Develop your own compliance plan
Agencies can audit processes, take corrective action
Compliance planning doesn’t have to be a drawn out, expensive process involving lawyers and consultants, says Ruth Constant, RN, MSN, EdD, CHCE, president of Ruth Constant & Associates of Victoria, TX.
Constant, whose company owns and operates three Texas home health agencies, says that a smaller agency not only can develop its own compliance plan, but should follow through with an ongoing process of implementation, review, and improvement to make it a real compliance program.
"You don’t write a plan, put it in a manual, and stick it on a shelf. That is not a compliance program," she says. "I see the corporate compliance plan as your blueprint, your schematic. Your plan is your pattern to develop a corporate compliance program, which is a dynamic, ongoing process."
Creating that plan requires an agency taking a long, hard look at itself — how well it follows its own policies and how well those policies mirror existing law. Sometimes making such a detailed self assessment can be a little daunting to an agency.
"Some people say, No, we run a good organization; we don’t have problems,’" Constant says. "They’re in the position that they don’t know that they have problems. But I would rather find out myself than let the surveyor come in and tell me, You’re committing fraud.’ Or, This is so bad we’re going to take your license away,’ or You’re deficient in your survey.’"
The agency’s self-examination can take the form of an initial internal audit — a substitute for the expensive legal audit that a lawyer might do of the agency.
Constant suggests creating a large checklist breaking down the major components of the organization — generally clinical, operational, and financial — and checking them against all relevant regulations, including Medicare conditions of participation, Occupational Safety and Health Administration requirements, and state licensing rules.
In each case, she suggests asking two questions:
1. Do our policies address what the law requires?
2. Are we actually following our policies?
"The simplest way that I can suggest is to get your manual and look at it," she advises. "It’s probably in sections — clinical sections, where you give care, administrative operational, and financial. All tie together, but they are separate little entities that have their own tasks and responsibilities."
In the billing section, for example, an agency would look at its billing processes, examining policies, and procedures. Is the agency waiting to bill for Medicare services until it has obtained a signed physician’s order?
Another example would be to check to see whether nurses are asking patients about advance directives upon admission into home care.
"Are all your policies up to date?" Constant asks. "How long has it been since they were revised?"
Throughout the audit, the agency should be identifying areas of weakness and documenting them thoroughly.
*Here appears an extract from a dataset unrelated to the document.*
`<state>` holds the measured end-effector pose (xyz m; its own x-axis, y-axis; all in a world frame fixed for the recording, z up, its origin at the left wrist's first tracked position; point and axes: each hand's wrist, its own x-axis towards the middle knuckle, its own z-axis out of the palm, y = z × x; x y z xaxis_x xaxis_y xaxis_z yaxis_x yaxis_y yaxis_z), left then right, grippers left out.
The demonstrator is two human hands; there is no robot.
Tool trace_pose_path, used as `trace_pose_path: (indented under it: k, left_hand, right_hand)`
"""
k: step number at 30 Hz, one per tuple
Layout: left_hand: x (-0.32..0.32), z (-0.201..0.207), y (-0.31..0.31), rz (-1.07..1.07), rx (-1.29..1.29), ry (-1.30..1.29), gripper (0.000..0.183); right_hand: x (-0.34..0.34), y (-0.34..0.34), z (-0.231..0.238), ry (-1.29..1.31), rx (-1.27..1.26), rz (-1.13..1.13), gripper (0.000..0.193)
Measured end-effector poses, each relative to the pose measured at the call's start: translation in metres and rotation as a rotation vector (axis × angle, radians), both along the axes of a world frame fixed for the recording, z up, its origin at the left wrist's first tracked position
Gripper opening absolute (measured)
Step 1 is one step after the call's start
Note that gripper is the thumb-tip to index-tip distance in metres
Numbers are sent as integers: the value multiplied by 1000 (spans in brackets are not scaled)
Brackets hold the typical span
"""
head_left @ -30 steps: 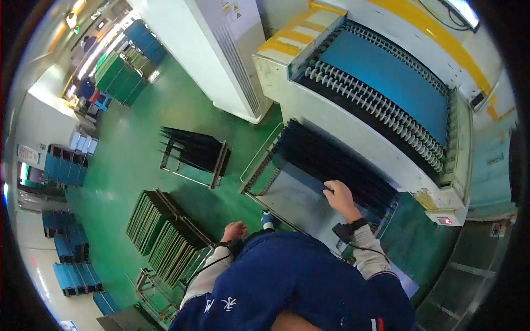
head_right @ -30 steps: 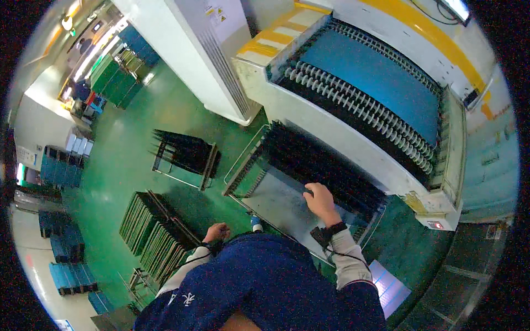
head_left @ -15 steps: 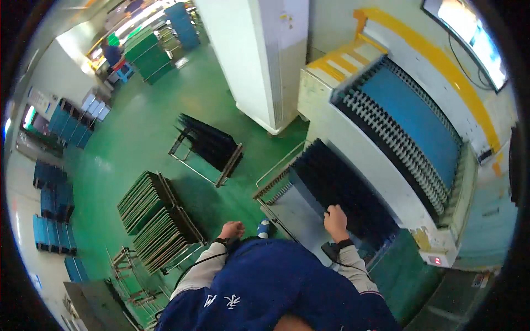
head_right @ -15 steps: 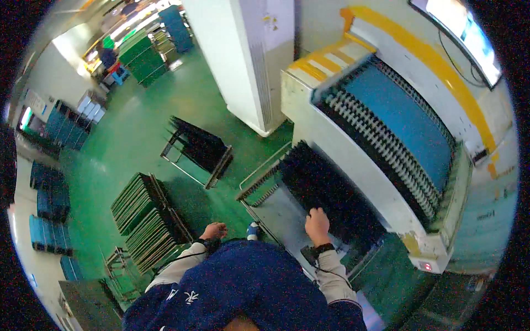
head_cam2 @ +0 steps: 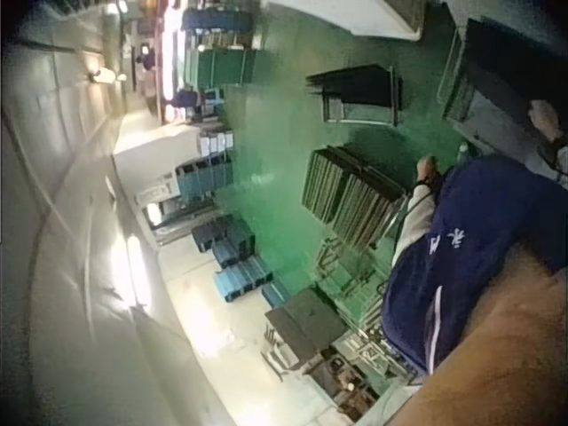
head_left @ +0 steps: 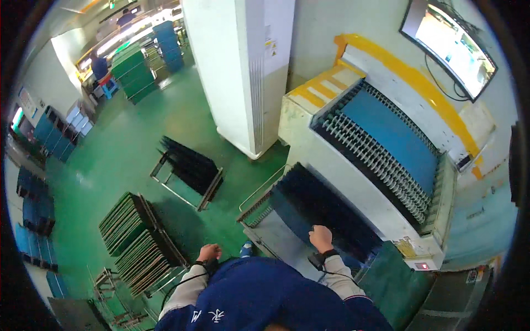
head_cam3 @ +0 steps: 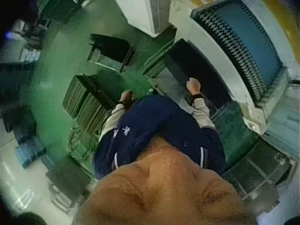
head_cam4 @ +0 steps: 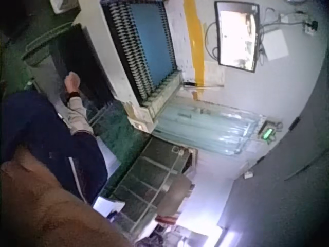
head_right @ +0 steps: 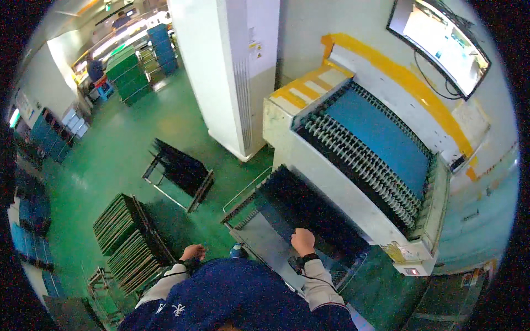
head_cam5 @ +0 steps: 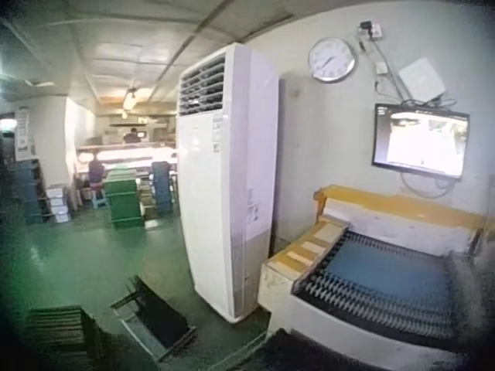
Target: Picking up blue metal sheets from a tray and feeding them into a processing machine, then moving storage racks.
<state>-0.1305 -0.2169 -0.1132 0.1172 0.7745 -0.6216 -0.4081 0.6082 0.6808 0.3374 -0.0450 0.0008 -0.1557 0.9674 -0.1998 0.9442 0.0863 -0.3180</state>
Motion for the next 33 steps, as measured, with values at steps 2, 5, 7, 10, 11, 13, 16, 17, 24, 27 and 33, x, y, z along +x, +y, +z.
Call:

Although it would clearly be illegal to go back and change past documentation, an agency can show regulatory agencies that it identified a problem and corrected it.
"Ninety-nine and nine-tenths percent of home health agencies are basically honest and want to do a good job," she says. "They may hire new people who somehow didn’t remember when they were told not to bill until they had a signed doctor’s order for those visits that the nurses made during the month."
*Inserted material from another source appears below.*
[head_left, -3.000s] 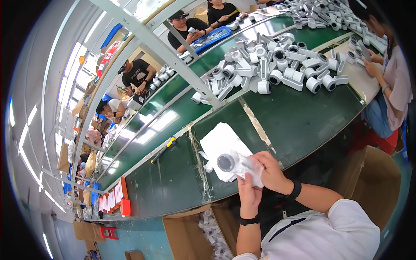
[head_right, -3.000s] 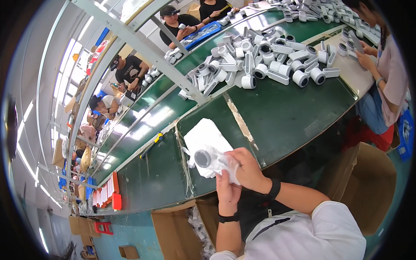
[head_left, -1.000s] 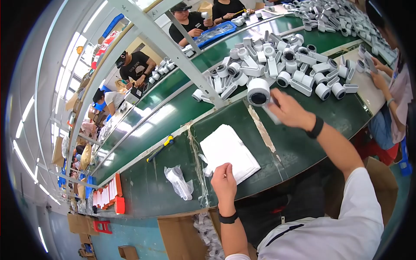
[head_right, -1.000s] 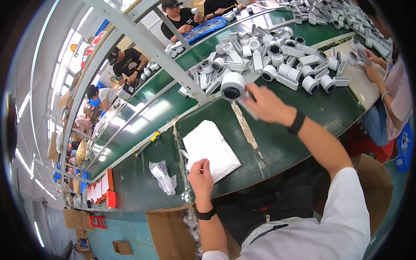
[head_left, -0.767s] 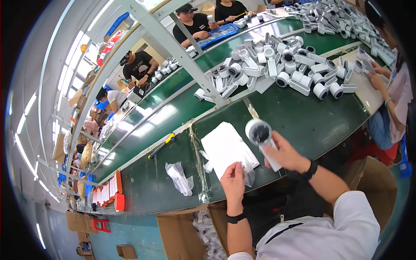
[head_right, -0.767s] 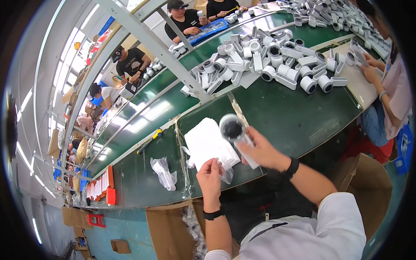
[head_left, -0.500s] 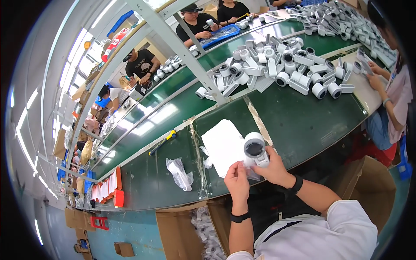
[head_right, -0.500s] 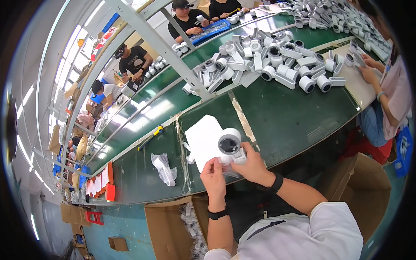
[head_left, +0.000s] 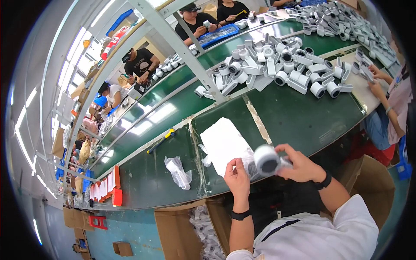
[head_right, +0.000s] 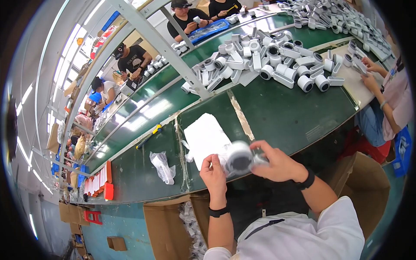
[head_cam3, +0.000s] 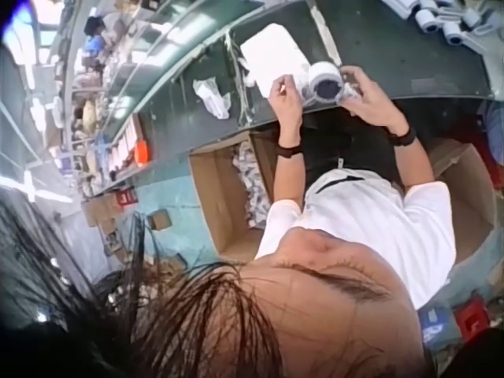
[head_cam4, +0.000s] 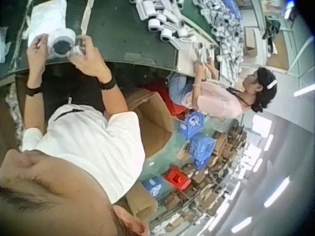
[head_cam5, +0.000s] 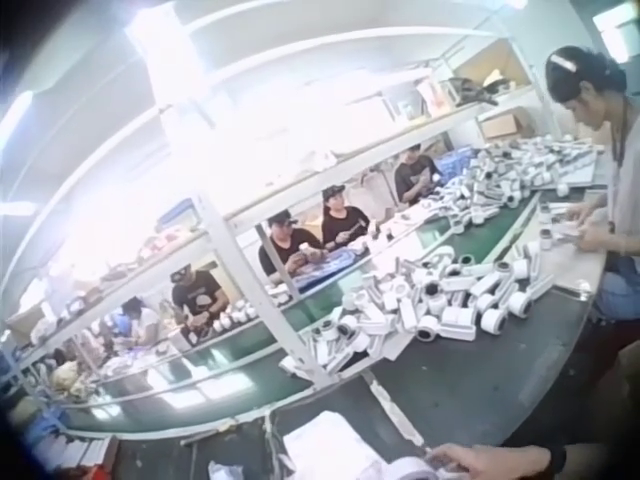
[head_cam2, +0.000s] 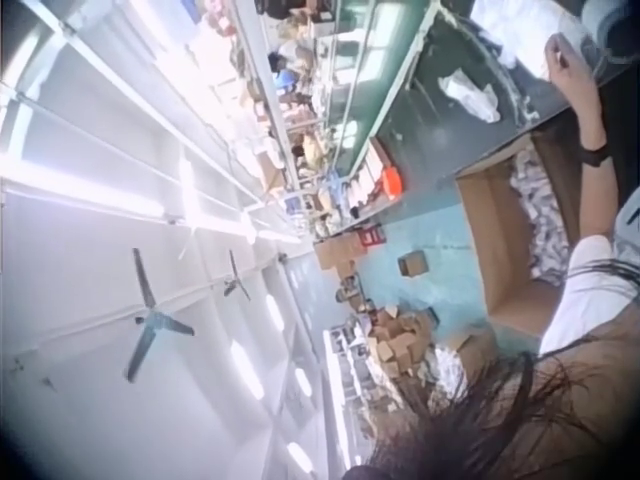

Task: The person bags small white fans by hand, placing each fan into a plastic bag and setting them on the table before gathering the bagged fans into a cardboard box.

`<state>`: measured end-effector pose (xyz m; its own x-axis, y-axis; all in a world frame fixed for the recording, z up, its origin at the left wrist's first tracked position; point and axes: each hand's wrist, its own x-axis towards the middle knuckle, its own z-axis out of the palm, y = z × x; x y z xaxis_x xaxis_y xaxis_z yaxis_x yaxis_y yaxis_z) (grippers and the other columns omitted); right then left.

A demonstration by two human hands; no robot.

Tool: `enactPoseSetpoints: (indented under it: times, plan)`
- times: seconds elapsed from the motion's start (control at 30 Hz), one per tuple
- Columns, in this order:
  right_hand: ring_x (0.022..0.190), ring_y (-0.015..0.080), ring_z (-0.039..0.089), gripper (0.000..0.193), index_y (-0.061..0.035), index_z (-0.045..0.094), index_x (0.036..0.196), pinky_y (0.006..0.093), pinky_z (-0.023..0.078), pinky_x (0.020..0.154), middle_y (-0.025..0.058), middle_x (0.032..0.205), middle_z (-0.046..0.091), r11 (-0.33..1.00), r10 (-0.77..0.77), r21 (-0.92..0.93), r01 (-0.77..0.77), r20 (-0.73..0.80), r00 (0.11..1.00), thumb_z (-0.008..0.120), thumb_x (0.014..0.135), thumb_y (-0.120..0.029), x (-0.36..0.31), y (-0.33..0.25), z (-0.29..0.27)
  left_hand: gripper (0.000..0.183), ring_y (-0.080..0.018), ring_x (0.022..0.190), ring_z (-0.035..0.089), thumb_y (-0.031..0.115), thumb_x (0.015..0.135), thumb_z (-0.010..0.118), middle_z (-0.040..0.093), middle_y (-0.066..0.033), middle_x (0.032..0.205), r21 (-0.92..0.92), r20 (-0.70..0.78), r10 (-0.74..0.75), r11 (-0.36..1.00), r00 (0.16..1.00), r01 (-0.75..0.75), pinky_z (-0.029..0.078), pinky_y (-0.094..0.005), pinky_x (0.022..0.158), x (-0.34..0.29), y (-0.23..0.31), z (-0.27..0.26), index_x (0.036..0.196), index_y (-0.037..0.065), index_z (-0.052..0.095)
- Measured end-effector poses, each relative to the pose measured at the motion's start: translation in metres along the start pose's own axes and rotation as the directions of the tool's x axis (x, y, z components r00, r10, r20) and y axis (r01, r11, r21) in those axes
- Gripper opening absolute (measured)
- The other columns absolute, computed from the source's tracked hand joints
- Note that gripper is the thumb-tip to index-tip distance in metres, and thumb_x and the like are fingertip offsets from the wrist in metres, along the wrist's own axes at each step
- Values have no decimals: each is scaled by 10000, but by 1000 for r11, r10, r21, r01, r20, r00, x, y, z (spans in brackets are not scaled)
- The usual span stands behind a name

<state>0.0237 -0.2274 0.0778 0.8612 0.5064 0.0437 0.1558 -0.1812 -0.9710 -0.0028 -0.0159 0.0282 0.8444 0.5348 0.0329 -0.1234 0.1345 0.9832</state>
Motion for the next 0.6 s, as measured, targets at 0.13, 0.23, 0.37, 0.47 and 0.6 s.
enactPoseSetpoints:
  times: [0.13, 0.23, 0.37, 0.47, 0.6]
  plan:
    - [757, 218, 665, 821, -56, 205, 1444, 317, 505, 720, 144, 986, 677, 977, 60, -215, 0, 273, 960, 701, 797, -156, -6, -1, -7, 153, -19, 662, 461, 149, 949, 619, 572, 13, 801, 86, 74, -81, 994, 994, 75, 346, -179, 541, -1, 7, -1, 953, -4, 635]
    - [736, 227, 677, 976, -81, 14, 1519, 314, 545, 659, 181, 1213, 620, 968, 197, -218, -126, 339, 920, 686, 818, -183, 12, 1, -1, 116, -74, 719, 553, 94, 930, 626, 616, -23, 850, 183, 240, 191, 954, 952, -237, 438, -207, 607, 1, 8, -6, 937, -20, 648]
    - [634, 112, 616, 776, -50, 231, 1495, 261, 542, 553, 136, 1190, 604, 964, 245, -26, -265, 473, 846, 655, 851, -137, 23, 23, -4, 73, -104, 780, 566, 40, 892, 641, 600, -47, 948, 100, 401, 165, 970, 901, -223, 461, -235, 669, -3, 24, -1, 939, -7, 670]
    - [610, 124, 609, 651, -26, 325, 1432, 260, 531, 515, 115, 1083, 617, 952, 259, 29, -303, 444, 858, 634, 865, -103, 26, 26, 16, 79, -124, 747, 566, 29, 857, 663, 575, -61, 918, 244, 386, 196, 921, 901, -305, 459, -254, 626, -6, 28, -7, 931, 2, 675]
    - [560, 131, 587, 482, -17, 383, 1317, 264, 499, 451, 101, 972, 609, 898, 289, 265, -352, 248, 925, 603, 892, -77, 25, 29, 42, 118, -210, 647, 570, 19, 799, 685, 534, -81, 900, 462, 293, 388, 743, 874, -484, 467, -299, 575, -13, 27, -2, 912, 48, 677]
Obtaining signed orders is a frequent problem Constant encounters when discussing other agencies’ operations. Operators recognize that they need to have the orders before billing Medicare, but have trouble tracking down busy physicians in order to obtain them.
Corrective action — and beyond
Once problem areas have been identified, the plan must be developed to address them. Policies must be updated as needed, and necessary inservicing must be conducted to reinforce regulations that employees haven’t been following.
Constant suggests creating a compliance team that includes the top managers from each department, and in a far-flung agency, from each office. Her agency has a corporate compliance officer, originally hired as director of program integrity. He heads the compliance council, is responsible for coordinating its activities, and handles complaints regarding compliance issues.
While some may suggest keeping an attorney on contingency to serve as compliance office, Constant says there are disadvantages to that approach. "Lawyers don’t know all about how home health agencies operate. Even those who specialize in home health care really don’t know as much as people who actually work in the organization."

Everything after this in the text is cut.